▶ [INFORMATION SUPPLIED]:
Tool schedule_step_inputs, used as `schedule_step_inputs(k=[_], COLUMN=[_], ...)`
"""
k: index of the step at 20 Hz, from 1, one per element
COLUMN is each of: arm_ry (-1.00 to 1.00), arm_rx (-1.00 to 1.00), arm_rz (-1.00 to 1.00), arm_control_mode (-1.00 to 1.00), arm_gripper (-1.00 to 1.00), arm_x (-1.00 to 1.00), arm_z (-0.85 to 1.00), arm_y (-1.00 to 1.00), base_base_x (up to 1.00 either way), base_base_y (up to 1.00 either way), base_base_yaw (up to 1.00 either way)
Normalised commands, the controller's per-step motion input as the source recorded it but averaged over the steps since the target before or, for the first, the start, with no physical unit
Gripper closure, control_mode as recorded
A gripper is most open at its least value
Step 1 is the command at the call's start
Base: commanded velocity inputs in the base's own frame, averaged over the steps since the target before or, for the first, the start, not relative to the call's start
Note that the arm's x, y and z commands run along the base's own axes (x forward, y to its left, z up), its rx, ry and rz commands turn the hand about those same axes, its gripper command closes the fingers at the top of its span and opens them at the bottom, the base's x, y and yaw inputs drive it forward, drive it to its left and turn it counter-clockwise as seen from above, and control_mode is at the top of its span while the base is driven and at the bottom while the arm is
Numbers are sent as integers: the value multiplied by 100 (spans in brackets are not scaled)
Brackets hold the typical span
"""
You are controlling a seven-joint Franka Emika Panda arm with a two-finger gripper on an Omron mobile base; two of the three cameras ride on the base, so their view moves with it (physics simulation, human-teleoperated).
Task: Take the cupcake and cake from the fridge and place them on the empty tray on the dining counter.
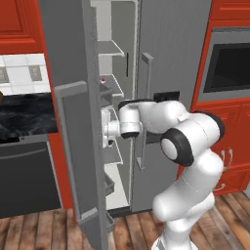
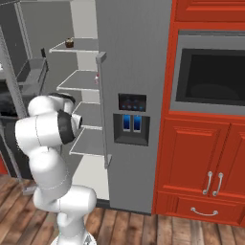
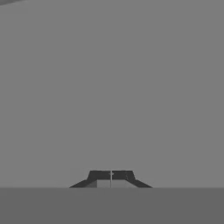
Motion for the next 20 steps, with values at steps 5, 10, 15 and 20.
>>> schedule_step_inputs(k=[5,10,15,20], arm_ry=[8,-5,-12,-10], arm_rx=[2,2,-3,-11], arm_rz=[17,2,-6,-11], arm_control_mode=[-100,-100,-100,-100], arm_gripper=[100,100,100,100], arm_x=[-21,0,-49,-14], arm_z=[-19,-11,45,79], arm_y=[100,46,-75,-94], base_base_x=[0,0,0,0], base_base_y=[0,0,0,0], base_base_yaw=[0,0,0,0])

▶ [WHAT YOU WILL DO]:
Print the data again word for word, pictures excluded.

▶ [PROBLEM SOLUTION]:
Tool schedule_step_inputs, used as `schedule_step_inputs(k=[_], COLUMN=[_], ...)`
"""
k: index of the step at 20 Hz, from 1, one per element
COLUMN is each of: arm_ry (-1.00 to 1.00), arm_rx (-1.00 to 1.00), arm_rz (-1.00 to 1.00), arm_control_mode (-1.00 to 1.00), arm_gripper (-1.00 to 1.00), arm_x (-1.00 to 1.00), arm_z (-0.85 to 1.00), arm_y (-1.00 to 1.00), base_base_x (up to 1.00 either way), base_base_y (up to 1.00 either way), base_base_yaw (up to 1.00 either way)
Normalised commands, the controller's per-step motion input as the source recorded it but averaged over the steps since the target before or, for the first, the start, with no physical unit
Gripper closure, control_mode as recorded
A gripper is most open at its least value
Step 1 is the command at the call's start
Base: commanded velocity inputs in the base's own frame, averaged over the steps since the target before or, for the first, the start, not relative to the call's start
Note that the arm's x, y and z commands run along the base's own axes (x forward, y to its left, z up), its rx, ry and rz commands turn the hand about those same axes, its gripper command closes the fingers at the top of its span and opens them at the bottom, the base's x, y and yaw inputs drive it forward, drive it to its left and turn it counter-clockwise as seen from above, and control_mode is at the top of its span while the base is driven and at the bottom while the arm is
Numbers are sent as integers: the value multiplied by 100 (spans in brackets are not scaled)
Brackets hold the typical span
"""
You are controlling a seven-joint Franka Emika Panda arm with a two-finger gripper on an Omron mobile base; two of the three cameras ride on the base, so their view moves with it (physics simulation, human-teleoperated).
Task: Take the cupcake and cake from the fridge and place them on the empty tray on the dining counter.
Motion for the next 20 steps, with values at steps 5, 10, 15 and 20.
>>> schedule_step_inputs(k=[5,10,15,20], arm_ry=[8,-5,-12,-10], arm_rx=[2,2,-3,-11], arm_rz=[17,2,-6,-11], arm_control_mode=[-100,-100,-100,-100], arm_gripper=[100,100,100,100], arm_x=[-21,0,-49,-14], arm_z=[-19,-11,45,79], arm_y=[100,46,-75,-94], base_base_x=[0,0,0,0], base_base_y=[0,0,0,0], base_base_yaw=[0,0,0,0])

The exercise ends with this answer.